I have organised a rota for myself, (in my own time,) so that I can fit in all the children who need extra help. Working from information collated by my Teacher I have organised the children so that all of of them can reach their potential. By 8.50 I have started 1 to 1 work on phonics, handwriting, reading, number work.At 9.05 I bring out my 2nd group for 15 minutes, catching up on phonics, High Frequency Words. During this time the Teacher has taken Register and is into the Phonics session.
All the time I am listening to the lesson in the classroom, ready to go in if needed, because there are children who have Special Needs and I might be needed to sit with them. In Year 1 children very rarely have been statemented yet so there is no funding for 1 to 1 support. Therefore the General T.A (me) has to be there for them.
By 9.15 the Literacy Lesson starts and I either sit on the carpet with particular children to support them or spend time writing up my interventions so far that morning ( because I have to provide evidence of the work done with the children). Then I start checking reading books. I either change them or initial that the record has been checked. When the children go to their tables to work I go with them. I know which table because I have spent time (my own time) reading the Teacher's detailed plans, emailed to me each week.
Most of the time I work with the children who find school tricky. The Teacher and I alternate daily with the groups so that she spends time with all the children. There are children who find it so hard to sit still, concentrate, form letters. I am there to encourage, push, support, explain.
It's amazing the number of ways you can find to explain a single thing! And it's amazing how many children find the simplest thing (to you and me) impossible to grasp. If I or the Teacher wasn't sitting with them they would not know what to do, how to start. One of my greatest skills is patience. To find yet another way to explain something, but to do it with kindness and humour is what I love to do. And at the same time as I am helping this child there are another 5 on the table who need me too.
Of course the Teacher could sit with them ... but what about the other 25 five year olds?
By 10 am its time for Assembly and I keep a group back to read with. I read with every child in the class at least once a week, assessing their skills and giving them tips and encouragement as we go along. Whether that child gets lots of support at home and loves to read or receives minimum support and finds reading hard, hard, hard - I find the way to help them achieve their best, help them enjoy reading. The joy of seeing a child move up a level or get excited about a book is just wonderful.
After break (10 minutes) I read the story while the Teacher reads with another group (they try to read with every child once a week too).
Then it's Maths and the same sort of support as I have given in Literacy. My last group goes out with me at 11.50 for a quick recap on numbers - formation, number lines, counting. Then at 12 it's time for home ...
But we don't go home do we? Most T.As in my school stay and get the jobs done that they couldn't do in the morning...like changing reading books, putting up displays, changing the role play area, filing ... It's a rare day that I go home before 12.35 and some days I stay until 1pm, an hour over my paid time.
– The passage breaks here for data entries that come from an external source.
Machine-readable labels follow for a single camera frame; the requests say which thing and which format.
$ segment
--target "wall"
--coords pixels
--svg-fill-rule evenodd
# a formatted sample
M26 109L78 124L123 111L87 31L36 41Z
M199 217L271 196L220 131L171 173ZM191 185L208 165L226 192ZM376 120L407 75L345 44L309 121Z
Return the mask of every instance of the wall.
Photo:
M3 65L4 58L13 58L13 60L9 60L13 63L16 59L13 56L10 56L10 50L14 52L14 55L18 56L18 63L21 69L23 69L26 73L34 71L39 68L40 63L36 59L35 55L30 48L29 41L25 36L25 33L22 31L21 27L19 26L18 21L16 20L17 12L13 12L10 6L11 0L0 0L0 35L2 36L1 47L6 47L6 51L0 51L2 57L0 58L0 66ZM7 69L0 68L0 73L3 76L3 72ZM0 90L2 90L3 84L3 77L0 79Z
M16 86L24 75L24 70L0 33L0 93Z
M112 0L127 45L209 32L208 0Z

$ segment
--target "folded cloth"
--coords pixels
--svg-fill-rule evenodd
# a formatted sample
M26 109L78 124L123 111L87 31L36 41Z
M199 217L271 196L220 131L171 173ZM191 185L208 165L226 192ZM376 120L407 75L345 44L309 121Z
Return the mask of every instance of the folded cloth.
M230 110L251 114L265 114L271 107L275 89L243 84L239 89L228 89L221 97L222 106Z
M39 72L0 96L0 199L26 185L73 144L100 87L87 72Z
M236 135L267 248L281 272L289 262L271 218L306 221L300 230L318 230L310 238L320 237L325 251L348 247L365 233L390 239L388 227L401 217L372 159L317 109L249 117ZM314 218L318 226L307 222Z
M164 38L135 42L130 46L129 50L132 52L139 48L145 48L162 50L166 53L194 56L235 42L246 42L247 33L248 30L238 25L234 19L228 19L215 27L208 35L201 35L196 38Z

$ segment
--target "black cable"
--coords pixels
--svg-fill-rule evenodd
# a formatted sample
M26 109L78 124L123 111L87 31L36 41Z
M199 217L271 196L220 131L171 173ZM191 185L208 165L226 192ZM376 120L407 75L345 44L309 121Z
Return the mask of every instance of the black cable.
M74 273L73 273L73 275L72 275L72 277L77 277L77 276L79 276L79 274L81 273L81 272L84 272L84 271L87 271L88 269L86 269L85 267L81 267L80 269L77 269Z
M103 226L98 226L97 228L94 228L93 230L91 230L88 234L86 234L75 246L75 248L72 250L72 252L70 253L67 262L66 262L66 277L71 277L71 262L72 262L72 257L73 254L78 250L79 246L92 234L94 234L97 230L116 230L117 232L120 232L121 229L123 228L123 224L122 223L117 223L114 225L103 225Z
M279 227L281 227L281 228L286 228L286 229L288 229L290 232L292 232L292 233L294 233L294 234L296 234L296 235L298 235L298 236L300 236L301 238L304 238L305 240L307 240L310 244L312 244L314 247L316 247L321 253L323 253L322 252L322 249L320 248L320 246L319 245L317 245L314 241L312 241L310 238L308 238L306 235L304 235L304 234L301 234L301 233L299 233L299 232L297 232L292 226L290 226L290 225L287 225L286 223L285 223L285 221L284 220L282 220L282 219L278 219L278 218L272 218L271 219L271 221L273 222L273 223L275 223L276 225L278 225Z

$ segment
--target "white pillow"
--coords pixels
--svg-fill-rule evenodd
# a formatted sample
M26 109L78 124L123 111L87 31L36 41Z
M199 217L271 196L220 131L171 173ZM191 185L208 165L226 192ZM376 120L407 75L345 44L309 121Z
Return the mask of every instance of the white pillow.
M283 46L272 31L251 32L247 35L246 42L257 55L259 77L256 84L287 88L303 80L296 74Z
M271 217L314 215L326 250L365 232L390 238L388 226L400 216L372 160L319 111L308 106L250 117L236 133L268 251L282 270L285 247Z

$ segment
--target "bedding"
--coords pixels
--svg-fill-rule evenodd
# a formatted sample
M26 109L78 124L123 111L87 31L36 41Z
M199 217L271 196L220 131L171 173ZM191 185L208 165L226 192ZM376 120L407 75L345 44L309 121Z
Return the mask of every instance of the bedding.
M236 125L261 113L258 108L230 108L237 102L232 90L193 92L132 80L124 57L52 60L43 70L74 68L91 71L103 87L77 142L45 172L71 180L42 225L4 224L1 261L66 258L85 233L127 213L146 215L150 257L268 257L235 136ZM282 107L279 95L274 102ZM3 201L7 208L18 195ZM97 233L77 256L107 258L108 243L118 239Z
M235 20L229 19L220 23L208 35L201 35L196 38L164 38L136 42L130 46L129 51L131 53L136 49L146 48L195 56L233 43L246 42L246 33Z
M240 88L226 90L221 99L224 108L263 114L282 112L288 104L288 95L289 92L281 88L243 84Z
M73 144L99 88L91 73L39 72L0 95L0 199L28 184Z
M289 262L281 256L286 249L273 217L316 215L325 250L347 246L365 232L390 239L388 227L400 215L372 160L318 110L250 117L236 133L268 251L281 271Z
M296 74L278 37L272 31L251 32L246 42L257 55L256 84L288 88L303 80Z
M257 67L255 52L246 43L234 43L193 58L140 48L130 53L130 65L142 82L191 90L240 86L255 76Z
Obviously this is up to me. It's my choice that I stay, but then that's the sort of people T.As tend to be. We don't do our job for the money, we do it because we love it, love the children.
An ordinary morning is what I have described above. I haven't told you about my playground duties, my chats with children whose parents are breaking up, whose granny has died, who have seen their dad beating up their mum... I haven't told you about the chats with parents who are worried or don't "get" phonics. I haven't mentioned helping children who have wet themselves or been sick everywhere or had a massive nose bleed.
Of course the Teacher could do all these things too. She gets into work at 7.30 and stops for lunch at 12.55 ( 15 minutes break ... soooo lazy!!) then works through until 5.30 when she goes home sorts life out for her own children and then carries on with school work. The thing is though that if she did my job, the things I do, then when would she actually be teaching? Or maybe we should just forget about all the small groups I take out, forget about reading with the children?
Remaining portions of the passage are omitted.